# Text Retrieval 
In this demo, we will try to address the problem of text retrieval using two approaches <br> 
1. Boolean Retrieval mechanism 
2. TF-IDF scores 

## 1. Import Packages

In [0]:
import numpy as np
import pandas as pd

from sklearn.feature_extraction.text import TfidfVectorizer
from sklearn.feature_extraction.text import CountVectorizer
from sklearn.metrics.pairwise import cosine_similarity

## 2. Read Dataset 
The dataset is a song database which has 2 columns <br>  
1. Song name 
2. Lyrics of the song <br> 
Our typical query would be to retrieve the song name from the lyrics which are given as a query. 

In [0]:
df = pd.read_csv('taylor_swift_song_lyrics.csv', encoding='mac_roman')
print(df.head())

              track_title                                              lyric
0        ...Ready for It?  Knew he was a killer first time that I saw him...
1                      22  It feels like a perfect night to dress up like...
2  A Perfectly Good Heart  Why would you wanna break a perfectly good hea...
3   A Place In This World  I don't know what I want, so don't ask me Caus...
4            All Too Well  I walked through the door with you, the air wa...


# TF-IDF Search Engine

In [0]:
# Get tf-idf matrix using fit_transform function
vectorizer = TfidfVectorizer()
X = vectorizer.fit_transform(df['lyric']) # Store tf-idf representations of all docs
print(X.shape) # (Number of songs, Number of unique words)

(94, 2301)


# Query Processing

In [0]:
query = "I don't know about you"
query_vec = vectorizer.transform([query]) 
# calculating cosine similarity of query with vectors in the dataset 
results = cosine_similarity(X,query_vec).reshape((-1,))

# Print Results

In [0]:
# Print Top 10 results
for i in results.argsort()[-10:][::-1]:
    print(df.iloc[i,0],"--",df.iloc[i,1]+"\n")
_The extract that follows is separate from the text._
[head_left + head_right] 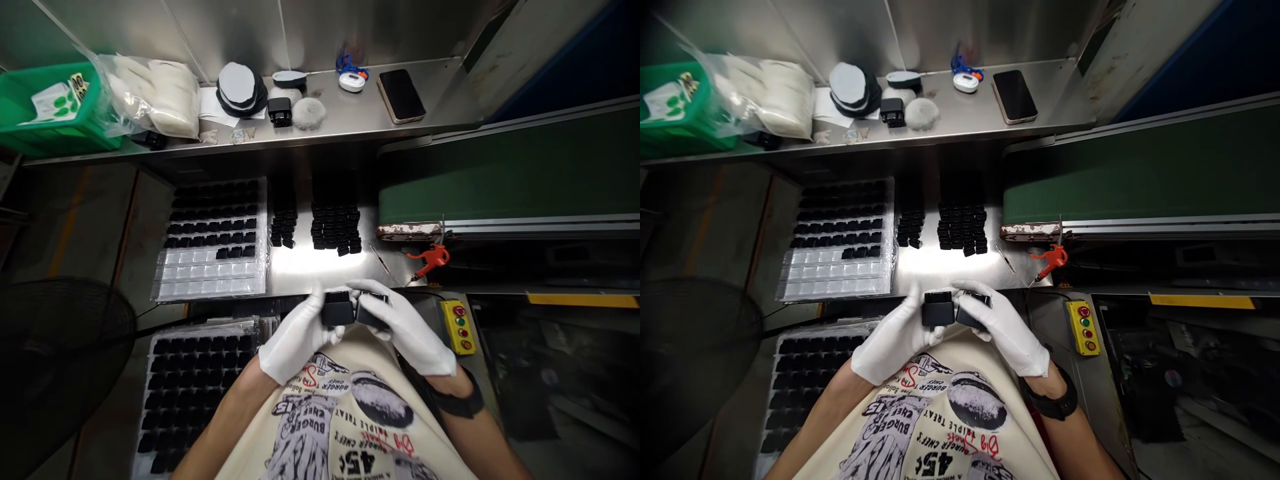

Everything Has Changed (Ft.‚Ä†Ed‚Ä†Sheeran) -- All I knew this morning when I woke Is I know something now, know something now I didn't before And all I've seen since 18 hours ago is green eyes and freckles and your smile In the back of my mind making me feel like I just want to know you better Know you better, know you better now I just want to know you better Know you better, know you better now I just want to know you better Know you better, know you better now I just want to know you, know you, know you 'Cause all I know is we said hello And your eyes look like coming home All I know is a simple name, everything has changed All I know is you held the door You'll be mine and I'll be yours All I know since yesterday is everything has changed Taylor Swift And all my walls stood tall painted blue And I'll take them down Take them down and open up the door for you And all I feel in my stomach is butterflies The beautiful kind, making up for lost time Taking flight, making me feel like I

# Boolean Retrieval Model

In [0]:
brm_vectorizer = CountVectorizer(binary=True)
brm_X = brm_vectorizer.fit_transform(df['lyric'])
print(brm_X.shape) # (Number of songs, Number of unique words)

(94, 2301)


In [0]:
word1 = 'dancing'
word2 = 'confused'
# getting the index of matrix location where the boolean value is 1
w1vec = brm_X[:,brm_vectorizer.vocabulary_[word1]]
print(w1vec) 
w2vec = brm_X[:,brm_vectorizer.vocabulary_[word2]]
print(w2vec)

  (1, 0)	1
  (4, 0)	1
  (17, 0)	1
  (22, 0)	1
  (26, 0)	1
  (33, 0)	1
  (45, 0)	1
  (53, 0)	1
  (61, 0)	1
  (66, 0)	1
  (91, 0)	1
  (1, 0)	1
  (73, 0)	1
  (76, 0)	1


In [0]:
# AND Operation
for i in range(w1vec.shape[0]):
    if w1vec[i]==1 and w2vec[i]==1:
        print(df.iloc[i,0] + " ---- " + df.iloc[i,1]+"\n")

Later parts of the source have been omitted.